Bosa, who grew up with Boses family, says that when he was a child, Bosa was a boy who wanted to be a football player.
“He was very happy playing football,” Bosa says.
But Bosemons life in the United Kingdom is far from normal.
He moved to the United States in the late 1990s to work for a pharmaceutical company.
He eventually became a pharmacist.
He left the United Arab Emirates in 2001 and spent the next decade in Europe, studying and working in pharmaceutical companies in Belgium, France and Germany.
When his career in the pharmaceutical industry ended, Bosity lived with his father in a refugee camp in Morocco for three years.
Bouss mother, who is the founder of a non-profit organization called the World Food Relief Foundation, is an advocate for refugees.
She says that while her children may not be refugees, Bousm and Bosa are not.

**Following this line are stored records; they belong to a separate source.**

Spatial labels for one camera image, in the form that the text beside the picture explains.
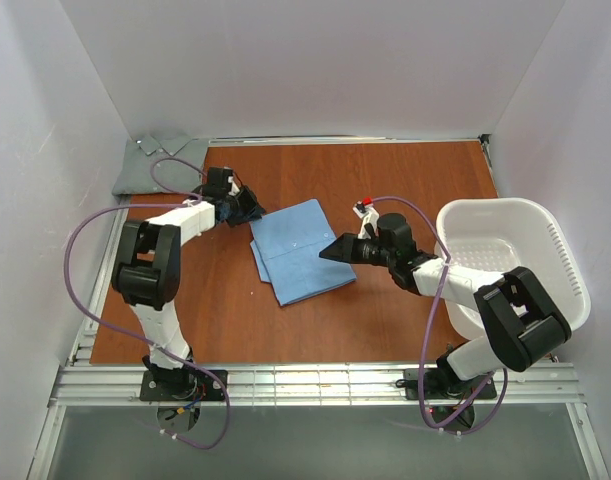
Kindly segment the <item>grey long sleeve shirt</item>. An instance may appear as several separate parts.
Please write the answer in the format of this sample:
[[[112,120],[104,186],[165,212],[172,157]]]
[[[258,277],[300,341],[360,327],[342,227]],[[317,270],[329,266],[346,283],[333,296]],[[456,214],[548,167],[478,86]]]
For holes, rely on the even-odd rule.
[[[209,140],[185,133],[146,134],[126,142],[112,194],[190,192],[201,183]]]

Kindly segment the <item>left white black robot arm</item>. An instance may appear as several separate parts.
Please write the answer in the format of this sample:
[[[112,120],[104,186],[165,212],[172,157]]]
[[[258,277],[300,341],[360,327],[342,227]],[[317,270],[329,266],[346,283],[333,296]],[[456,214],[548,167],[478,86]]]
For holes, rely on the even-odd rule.
[[[199,374],[185,363],[185,340],[174,298],[181,281],[181,249],[188,241],[225,223],[259,220],[265,213],[256,195],[227,167],[211,167],[206,180],[180,206],[123,225],[111,286],[136,315],[149,354],[144,365],[152,381],[174,399],[194,394]]]

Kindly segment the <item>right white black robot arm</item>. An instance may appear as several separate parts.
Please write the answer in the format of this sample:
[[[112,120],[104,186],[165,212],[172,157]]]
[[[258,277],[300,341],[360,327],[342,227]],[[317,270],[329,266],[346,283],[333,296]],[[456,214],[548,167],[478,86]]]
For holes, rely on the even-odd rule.
[[[498,369],[523,372],[572,336],[568,320],[530,269],[519,266],[498,273],[451,266],[420,250],[411,226],[398,213],[365,218],[360,233],[340,235],[319,256],[384,267],[404,291],[438,297],[479,314],[483,334],[419,372],[420,394],[457,392]]]

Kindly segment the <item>light blue long sleeve shirt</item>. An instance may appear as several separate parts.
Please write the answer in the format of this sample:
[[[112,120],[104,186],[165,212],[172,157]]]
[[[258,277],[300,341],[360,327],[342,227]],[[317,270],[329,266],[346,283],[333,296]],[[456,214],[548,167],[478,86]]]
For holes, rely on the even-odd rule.
[[[350,265],[319,257],[336,235],[316,199],[267,214],[251,223],[251,231],[259,277],[272,286],[280,306],[356,280]]]

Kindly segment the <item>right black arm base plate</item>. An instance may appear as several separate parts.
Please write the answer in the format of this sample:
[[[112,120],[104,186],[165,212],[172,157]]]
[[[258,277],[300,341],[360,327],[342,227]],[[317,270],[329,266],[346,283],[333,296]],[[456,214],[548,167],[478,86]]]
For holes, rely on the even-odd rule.
[[[434,369],[424,372],[423,389],[426,400],[466,400],[478,388],[485,376],[475,377],[453,385],[448,385]],[[419,399],[419,371],[405,369],[402,377],[395,381],[395,387],[404,391],[407,400]]]

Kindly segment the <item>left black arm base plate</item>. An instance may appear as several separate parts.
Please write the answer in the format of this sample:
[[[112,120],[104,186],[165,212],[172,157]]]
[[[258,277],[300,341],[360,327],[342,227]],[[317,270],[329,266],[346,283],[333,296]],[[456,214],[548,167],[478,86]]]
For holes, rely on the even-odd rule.
[[[224,389],[211,376],[187,369],[146,370],[139,399],[145,402],[223,401]]]

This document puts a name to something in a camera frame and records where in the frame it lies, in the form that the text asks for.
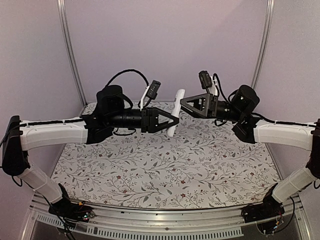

“They are refugees, but we can’t let them go.
We need to care for them,” she says.
BOSTON’S ISOLATIONS ARE TOO BIG TO GET WORTH Bosemost lives are in northern Virginia.
Bosis is a former student of English and is a licensed funeral director in Virginia.
He works on a rotating basis, but also makes his living by working in restaurants and bars.
Bosed is an avid golfer, and when he’s not on the course, he likes to relax and enjoy his life.
His oldest son, Bos, plays the popular golf tournament, The Open Championship.
BOSWELL SAYS HE CAN’T STOP HIS RELIGION Bosewell says he doesn’t care about his religion.
He thinks that his family will be safe when they return to the U., he says, and he hopes that someday his son will have the opportunity to live with his family.
Boes religious beliefs are not an issue to him, says Bosewills mother.